Louis Gaston Mayila : «la première étape de la Réconciliation (…) c’est reconnaître qu’il y a eu des morts»

Louis Gaston Mayila, président de l'UPNR © GMT

C’est au cours de la cérémonie de présentation de voeux de nouvel an aux militantes et militants de l’Union pour la nouvelle République (UPNR), dont il est le président, que Louis Gaston Mayila, a une fois de plus, entretenu l’opinion nationale et internationale sur la nécessité de la Réconciliation nationale, idée émise le 30 décembre 2017 par plusieurs acteurs politiques et membres de la société civile. A cet effet, il a égrainé, selon lui, les principales étapes que pourrait suivre cette rencontre républicaine pour arriver à un véritable apaisement du climat sociopolitique.



C’est en présence de plusieurs responsables de partis politiques, notamment Mayombo Mbendjangoye de l’Energie du peuple indépendant (EPI), Marcel Robert Ntchoreret du Cercle omega, Bonaventure Nzigou Manfoumbi du FFR, Henrie Mbira Nze de l’USP, David Mbadinga de l’Union des patriotes gabonais loyalistes (UPG-L) ou encore du senateur Jean Christophe Owono Nguema, que l’ancien président du Conseil économique et social a réaffirmé l’idée d’une réconciliation nationale afin de «privilégier le Gabon».

Au cours de cette rencontre, il a déploré «le mur de haine» qui semble s’être dressé entre filles et fils du Gabon, notamment dans les deux camps antagonistes que sont l’opposition et la majorité. Il a Souligné que la réconciliation nationale dont il est l’un des principaux promoteurs doit absolument concerner toutes les couches sociales de la nation, des leaders politiques aux leaders syndicaux en passant par les jeunes, les femmes.  Il a d’ailleurs indiqué que les enjeux de cette réconciliation, qu’il appelle de tous ses voeux, étaient non seulement politiques, sociaux, économiques mais aussi culturels.
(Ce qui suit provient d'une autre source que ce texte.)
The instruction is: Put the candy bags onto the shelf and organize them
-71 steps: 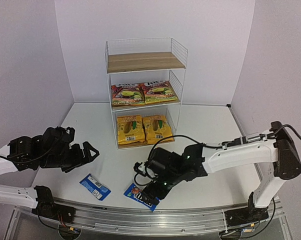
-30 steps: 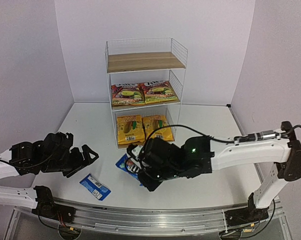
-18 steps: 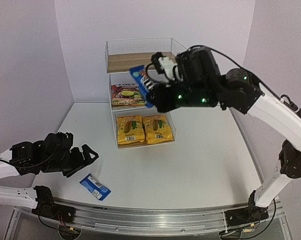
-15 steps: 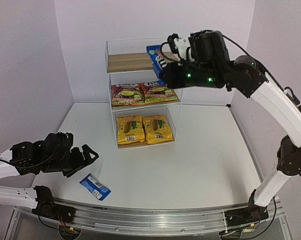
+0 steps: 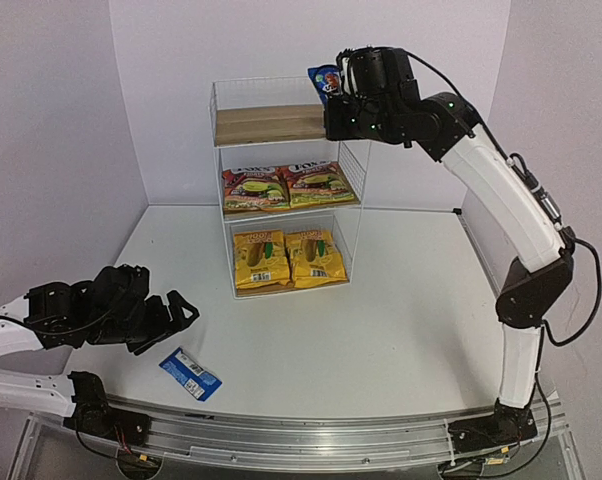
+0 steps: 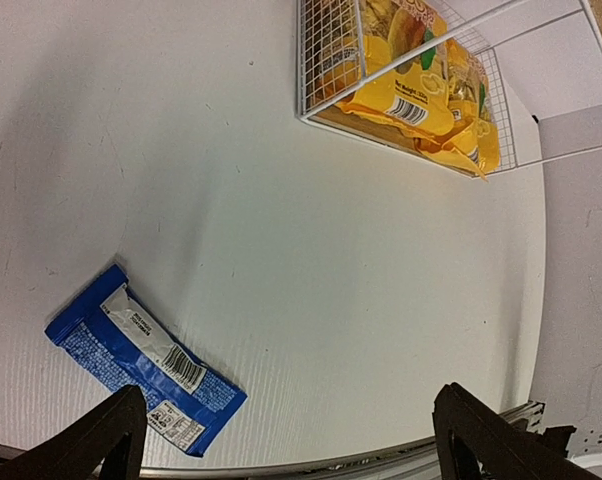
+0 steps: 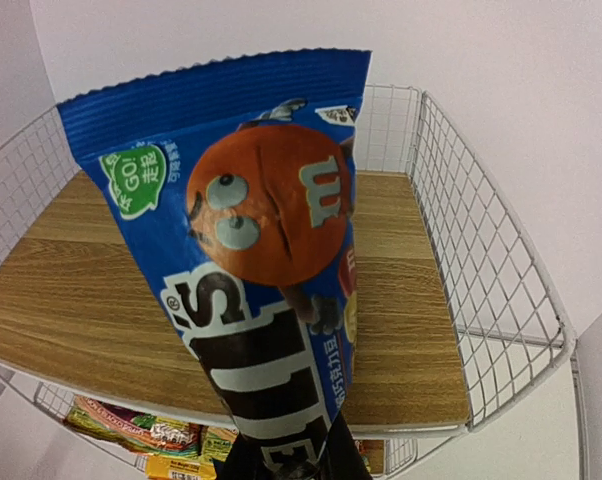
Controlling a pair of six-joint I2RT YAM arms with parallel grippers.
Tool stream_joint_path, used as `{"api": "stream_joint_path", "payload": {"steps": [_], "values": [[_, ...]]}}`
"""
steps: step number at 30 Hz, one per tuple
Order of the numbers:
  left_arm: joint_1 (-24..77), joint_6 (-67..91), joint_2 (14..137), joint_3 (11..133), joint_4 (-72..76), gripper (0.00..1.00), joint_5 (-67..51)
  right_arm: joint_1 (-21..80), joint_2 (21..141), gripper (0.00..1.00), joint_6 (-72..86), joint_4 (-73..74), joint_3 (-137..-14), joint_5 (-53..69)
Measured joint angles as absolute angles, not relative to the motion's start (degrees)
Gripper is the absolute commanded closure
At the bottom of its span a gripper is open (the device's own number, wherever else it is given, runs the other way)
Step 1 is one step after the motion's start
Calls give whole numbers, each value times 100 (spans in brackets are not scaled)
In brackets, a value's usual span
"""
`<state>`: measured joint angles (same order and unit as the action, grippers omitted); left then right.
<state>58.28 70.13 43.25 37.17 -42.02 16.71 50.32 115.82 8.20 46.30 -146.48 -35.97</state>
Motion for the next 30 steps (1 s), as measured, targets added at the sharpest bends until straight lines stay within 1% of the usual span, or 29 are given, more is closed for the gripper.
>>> {"api": "stream_joint_path", "payload": {"steps": [3,5,9,12,27,30], "values": [[5828,6981,4358,3734,-4206,0,1673,4945,11757,87,746,4659,-14770,-3703],[5828,6935,4393,3761,-4200,0,1673,4878,11811,84,717,4663,-14812,-3766],[5828,6906,4417,3793,-4198,0,1671,4794,11818,71,712,4655,-14847,-3786],[5828,6905,4422,3793,-4199,0,1671,4742,11819,67,677,4637,-14851,-3789],[5828,6910,4278,3793,-4198,0,1680,4659,12002,66,630,4328,-14940,-3745],[5828,6910,4270,3793,-4200,0,1680,4652,12056,65,575,4155,-14940,-3730]]}}
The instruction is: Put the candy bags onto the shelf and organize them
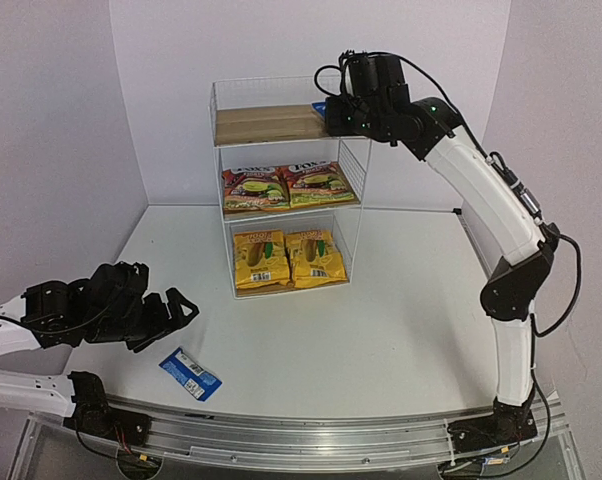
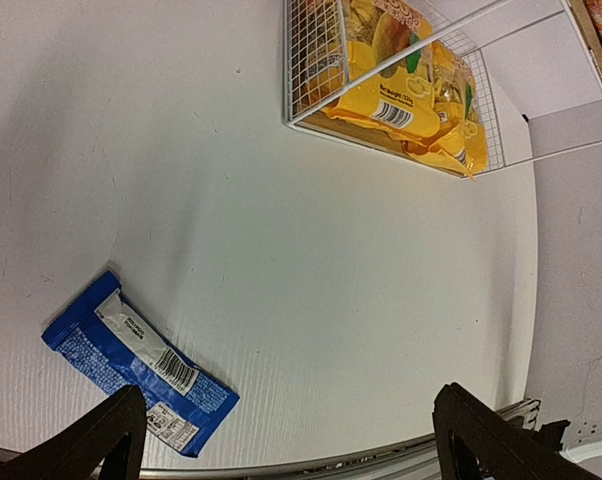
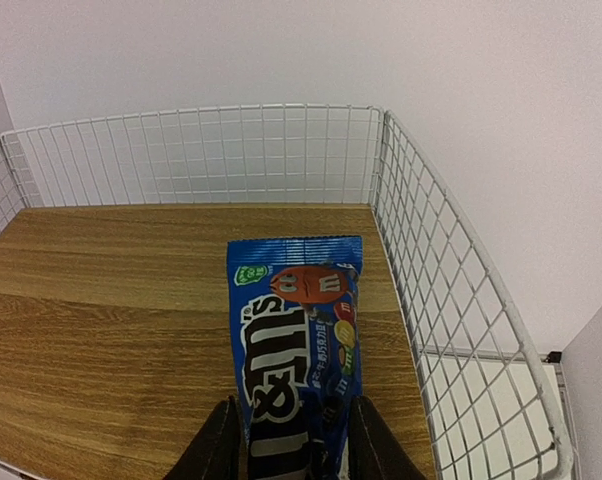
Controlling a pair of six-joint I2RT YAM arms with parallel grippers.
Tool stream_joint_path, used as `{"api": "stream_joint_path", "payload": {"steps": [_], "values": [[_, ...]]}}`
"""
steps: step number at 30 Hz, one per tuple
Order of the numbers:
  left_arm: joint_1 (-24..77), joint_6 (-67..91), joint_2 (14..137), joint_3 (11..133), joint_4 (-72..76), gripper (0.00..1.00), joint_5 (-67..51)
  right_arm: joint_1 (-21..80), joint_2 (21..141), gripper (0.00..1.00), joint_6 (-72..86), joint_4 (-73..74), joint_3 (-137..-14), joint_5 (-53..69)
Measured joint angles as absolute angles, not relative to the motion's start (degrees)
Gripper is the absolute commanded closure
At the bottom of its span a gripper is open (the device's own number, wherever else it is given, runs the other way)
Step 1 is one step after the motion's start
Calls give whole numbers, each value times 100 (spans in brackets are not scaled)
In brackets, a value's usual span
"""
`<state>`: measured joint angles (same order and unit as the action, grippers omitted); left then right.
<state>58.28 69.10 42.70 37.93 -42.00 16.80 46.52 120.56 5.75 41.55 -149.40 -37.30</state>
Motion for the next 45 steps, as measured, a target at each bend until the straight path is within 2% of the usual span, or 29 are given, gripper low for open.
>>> {"api": "stream_joint_path", "payload": {"steps": [7,19,23,30,34,38,45], "values": [[5828,6983,4209,3793,-4214,0,1673,4625,12219,45,464,3791,-14940,-3720],[5828,7214,4043,3791,-4443,0,1673,4626,12166,25,443,3471,-14933,-3460],[5828,7293,4052,3791,-4515,0,1673,4647,11871,14,332,3394,-14793,-3272],[5828,7542,4117,3778,-4669,0,1671,5088,11031,10,-329,3248,-14362,-3152],[5828,7762,4107,3733,-4794,0,1671,5984,10448,11,-911,3061,-13564,-3130],[5828,8027,4027,3612,-5033,0,1667,6762,9900,12,-926,2932,-12136,-2592],[5828,8300,4092,3185,-5034,0,1439,6731,9340,12,92,2772,-9446,-1556]]}}
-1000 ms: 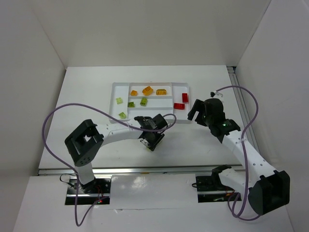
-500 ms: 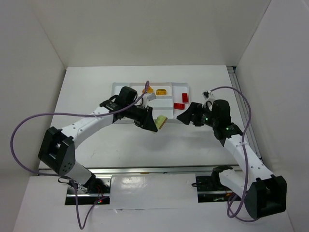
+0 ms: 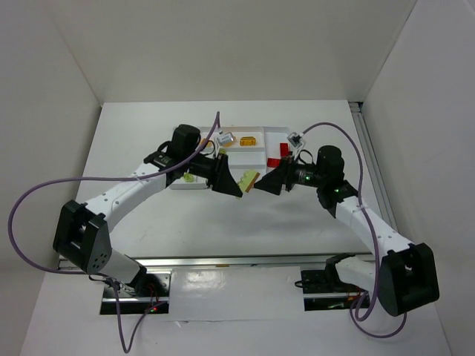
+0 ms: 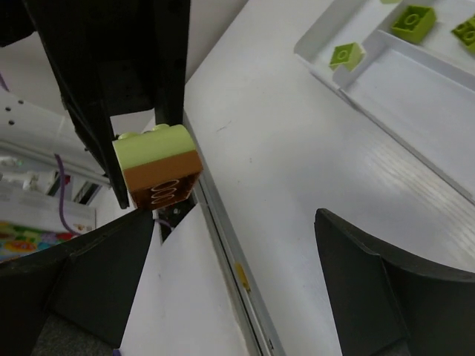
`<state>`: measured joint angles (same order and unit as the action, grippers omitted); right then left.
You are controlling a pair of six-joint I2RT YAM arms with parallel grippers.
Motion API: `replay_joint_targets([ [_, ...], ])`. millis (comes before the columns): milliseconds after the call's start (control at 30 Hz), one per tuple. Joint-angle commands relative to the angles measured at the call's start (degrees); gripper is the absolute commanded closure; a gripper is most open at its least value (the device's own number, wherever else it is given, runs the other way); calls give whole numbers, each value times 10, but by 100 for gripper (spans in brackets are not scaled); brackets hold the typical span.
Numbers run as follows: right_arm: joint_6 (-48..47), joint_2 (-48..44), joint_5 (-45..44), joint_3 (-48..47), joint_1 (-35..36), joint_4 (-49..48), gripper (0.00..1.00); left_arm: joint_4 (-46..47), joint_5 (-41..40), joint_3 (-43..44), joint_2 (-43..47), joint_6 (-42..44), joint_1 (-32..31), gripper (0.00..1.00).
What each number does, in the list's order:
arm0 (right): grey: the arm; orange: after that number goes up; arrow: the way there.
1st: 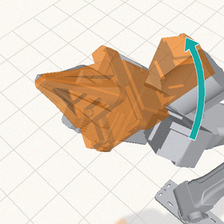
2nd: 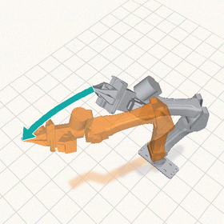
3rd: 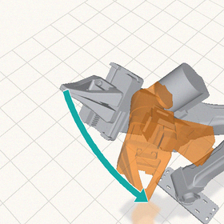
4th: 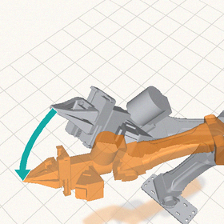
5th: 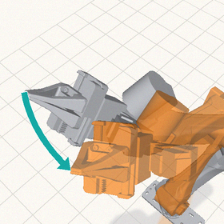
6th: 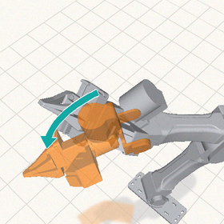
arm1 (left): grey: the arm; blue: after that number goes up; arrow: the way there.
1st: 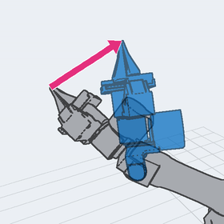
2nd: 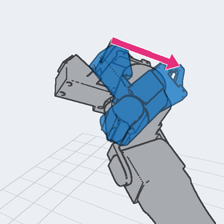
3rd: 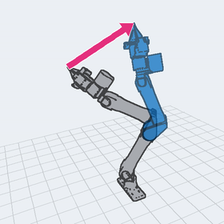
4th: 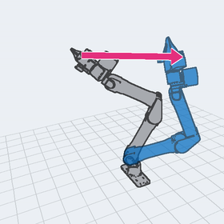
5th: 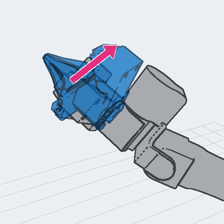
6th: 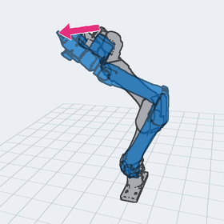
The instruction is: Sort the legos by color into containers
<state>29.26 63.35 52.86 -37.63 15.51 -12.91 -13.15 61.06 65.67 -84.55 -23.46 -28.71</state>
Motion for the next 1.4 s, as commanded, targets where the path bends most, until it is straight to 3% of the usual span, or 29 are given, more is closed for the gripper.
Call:
replay_joint_targets([
  [0, 0, 16, 37, -43, 30, -61, 4, 38, 40, -1, 15, -7, 1, 100],
  [400, 33, 38, 62, -48, 49, -135, 6, 32, 40, -1, 15, -5, 11, 100],
  [667, -39, 33, 73, -82, 49, -24, 4, 66, 51, -26, 20, -40, 48, 100],
  [833, -46, 27, 97, -82, 49, -6, 1, 66, 51, -26, 26, -33, 59, 100],
  [1067, 37, 55, 119, -62, 54, -112, 1, 63, 71, -31, 32, -21, 59, 100],
  [1133, 88, 61, 119, -51, 54, -191, 1, 63, 71, -31, 33, -16, 59, 100],
  [1367, 115, 99, 107, -62, 65, -238, 1, 73, 83, -42, 33, -21, 53, 100],
])
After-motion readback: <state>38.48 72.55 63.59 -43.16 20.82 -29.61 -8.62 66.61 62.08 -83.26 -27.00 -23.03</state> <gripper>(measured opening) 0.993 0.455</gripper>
Evoquant par la suite ce qui devrait constituer la trame de ces assises nationales et républicaines, Louis Gaston Mayila a esquissé les étapes qui devraient la ponctuer. «La première étape c’est reconnaître qu’il y a eu des morts. Il y a eu des morts hier et il y a eu des morts avant hier et ce depuis 1964. (…) La deuxième étape, c’est d’organiser les procès rapidement, afin de libérer tous les prisonniers d’opinions. Dans un pays où il y a des prisonniers politiques, les dirigeants ne sont pas libres. Dans la foulée une loi d’amnistie doit permettre à tous ceux qui sont en exile de revenir librement chez eux», a indiqué le leader de l’UPNR.

La dernière étape, qui pour l’ancien ministre d’Omar Bongo constitue la plus primordiale, est celle du «pardon». «Chacun à quelque chose à reprocher à l’autre même si on ne veut pas le reconnaître, personne ne peut être exempt de tout reproche. Il devrait donc être institué une journée du pardon. Sans pardon, la vie n’est pas possible», a-t-il lancé solennellement.